▶ **Work to be completed**: From the records below, find each line with the string "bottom" and copy it.

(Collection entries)
▬▬▬
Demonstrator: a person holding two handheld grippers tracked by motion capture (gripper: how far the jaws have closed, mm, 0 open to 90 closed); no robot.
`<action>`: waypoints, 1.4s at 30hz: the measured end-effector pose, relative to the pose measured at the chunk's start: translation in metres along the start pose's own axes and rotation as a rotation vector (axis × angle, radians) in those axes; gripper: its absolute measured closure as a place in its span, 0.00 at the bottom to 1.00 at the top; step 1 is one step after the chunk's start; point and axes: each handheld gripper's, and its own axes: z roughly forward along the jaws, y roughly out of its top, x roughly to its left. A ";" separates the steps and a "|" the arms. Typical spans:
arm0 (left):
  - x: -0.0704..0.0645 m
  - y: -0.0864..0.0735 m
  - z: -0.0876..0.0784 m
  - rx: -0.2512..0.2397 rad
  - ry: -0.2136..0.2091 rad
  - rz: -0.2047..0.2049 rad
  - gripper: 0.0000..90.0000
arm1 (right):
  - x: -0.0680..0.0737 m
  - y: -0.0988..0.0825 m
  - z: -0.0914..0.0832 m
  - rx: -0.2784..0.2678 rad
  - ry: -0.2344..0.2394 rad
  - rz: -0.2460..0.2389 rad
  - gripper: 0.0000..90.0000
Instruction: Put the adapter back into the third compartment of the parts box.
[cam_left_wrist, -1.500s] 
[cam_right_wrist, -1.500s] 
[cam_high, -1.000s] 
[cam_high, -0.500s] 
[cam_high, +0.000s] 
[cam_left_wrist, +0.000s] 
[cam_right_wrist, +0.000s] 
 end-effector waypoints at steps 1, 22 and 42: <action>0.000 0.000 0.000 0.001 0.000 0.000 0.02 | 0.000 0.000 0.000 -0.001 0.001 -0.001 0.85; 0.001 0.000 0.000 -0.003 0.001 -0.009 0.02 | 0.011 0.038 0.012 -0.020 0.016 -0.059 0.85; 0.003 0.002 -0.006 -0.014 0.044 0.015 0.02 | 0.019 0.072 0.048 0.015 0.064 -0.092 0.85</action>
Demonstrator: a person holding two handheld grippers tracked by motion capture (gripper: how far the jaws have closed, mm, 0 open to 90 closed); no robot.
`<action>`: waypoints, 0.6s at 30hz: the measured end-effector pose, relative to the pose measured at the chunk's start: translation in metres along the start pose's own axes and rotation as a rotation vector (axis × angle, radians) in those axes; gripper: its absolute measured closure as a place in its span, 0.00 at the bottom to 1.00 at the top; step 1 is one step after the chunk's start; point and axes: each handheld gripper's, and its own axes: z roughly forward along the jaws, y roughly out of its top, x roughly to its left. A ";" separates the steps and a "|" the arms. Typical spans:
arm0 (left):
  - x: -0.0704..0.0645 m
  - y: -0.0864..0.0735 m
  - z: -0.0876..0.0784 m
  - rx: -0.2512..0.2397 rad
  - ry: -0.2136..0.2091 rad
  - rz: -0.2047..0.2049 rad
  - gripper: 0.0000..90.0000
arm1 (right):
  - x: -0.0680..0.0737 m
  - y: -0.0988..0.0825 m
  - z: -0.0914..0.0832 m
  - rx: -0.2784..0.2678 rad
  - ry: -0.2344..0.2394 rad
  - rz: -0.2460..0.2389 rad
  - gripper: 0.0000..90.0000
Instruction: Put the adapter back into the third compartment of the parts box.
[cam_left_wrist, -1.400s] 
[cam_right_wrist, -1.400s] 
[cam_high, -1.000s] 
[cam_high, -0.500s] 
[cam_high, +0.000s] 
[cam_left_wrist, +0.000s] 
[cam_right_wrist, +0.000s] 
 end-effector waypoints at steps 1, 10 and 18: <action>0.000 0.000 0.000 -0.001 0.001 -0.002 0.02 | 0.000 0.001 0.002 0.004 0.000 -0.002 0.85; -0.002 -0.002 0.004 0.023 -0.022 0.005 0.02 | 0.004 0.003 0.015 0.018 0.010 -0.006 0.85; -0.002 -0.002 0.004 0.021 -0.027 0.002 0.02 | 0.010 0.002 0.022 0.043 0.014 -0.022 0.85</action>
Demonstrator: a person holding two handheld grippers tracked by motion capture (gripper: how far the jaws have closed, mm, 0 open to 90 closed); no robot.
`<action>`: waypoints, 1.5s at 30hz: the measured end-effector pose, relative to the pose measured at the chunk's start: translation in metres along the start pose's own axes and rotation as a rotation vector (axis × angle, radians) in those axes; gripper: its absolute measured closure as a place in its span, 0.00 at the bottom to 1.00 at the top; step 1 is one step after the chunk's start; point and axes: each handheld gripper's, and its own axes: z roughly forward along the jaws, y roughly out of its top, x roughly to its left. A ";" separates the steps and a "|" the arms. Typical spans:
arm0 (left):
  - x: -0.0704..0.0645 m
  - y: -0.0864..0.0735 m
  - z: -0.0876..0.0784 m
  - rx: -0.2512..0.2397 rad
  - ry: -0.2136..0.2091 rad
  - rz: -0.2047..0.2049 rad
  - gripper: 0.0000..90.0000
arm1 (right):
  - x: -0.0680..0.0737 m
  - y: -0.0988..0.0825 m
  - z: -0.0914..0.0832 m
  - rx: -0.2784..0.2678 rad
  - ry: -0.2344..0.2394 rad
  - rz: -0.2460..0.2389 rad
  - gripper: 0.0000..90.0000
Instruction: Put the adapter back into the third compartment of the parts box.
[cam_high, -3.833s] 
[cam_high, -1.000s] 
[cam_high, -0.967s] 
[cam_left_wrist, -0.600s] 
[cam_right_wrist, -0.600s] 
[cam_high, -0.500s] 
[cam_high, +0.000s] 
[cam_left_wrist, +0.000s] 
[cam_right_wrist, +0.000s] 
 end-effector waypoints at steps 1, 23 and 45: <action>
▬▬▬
▶ **Response**:
`<action>`: waypoints, 1.4s at 30hz: the measured end-effector pose, relative to the pose measured at the chunk's start: translation in metres along the start pose's own axes and rotation as a rotation vector (axis × angle, radians) in those axes; gripper: its absolute measured closure as a place in its span, 0.00 at the bottom to 1.00 at the top; step 1 is one step after the chunk's start; point and axes: each handheld gripper's, and its own axes: z roughly forward along the jaws, y roughly out of its top, x roughly to its left. A ";" separates the steps and a "|" the arms. Typical spans:
`<action>`: waypoints, 0.6s at 30hz: the measured end-effector pose, relative to the pose measured at the chunk's start: translation in metres along the start pose's own axes and rotation as a rotation vector (axis × angle, radians) in those axes; gripper: its absolute measured closure as a place in its span, 0.00 at the bottom to 1.00 at the top; step 1 is one step after the chunk's start; point and axes: each handheld gripper's, and its own axes: z roughly forward along the jaws, y roughly out of its top, x roughly to its left. A ";" separates the steps and a "|" the arms. Typical spans:
`<action>`: waypoints, 1.5s at 30hz: the measured end-effector pose, relative to the pose measured at the chunk's start: translation in metres along the start pose's own axes and rotation as a rotation vector (axis × angle, radians) in those axes; gripper: its absolute measured closure as a place in its span, 0.00 at the bottom to 1.00 at the top; step 1 is one step after the chunk's start; point and axes: each handheld gripper's, and its own axes: z roughly forward along the jaws, y roughly out of its top, x roughly to its left. A ";" separates the steps and a "|" the arms. Typical spans:

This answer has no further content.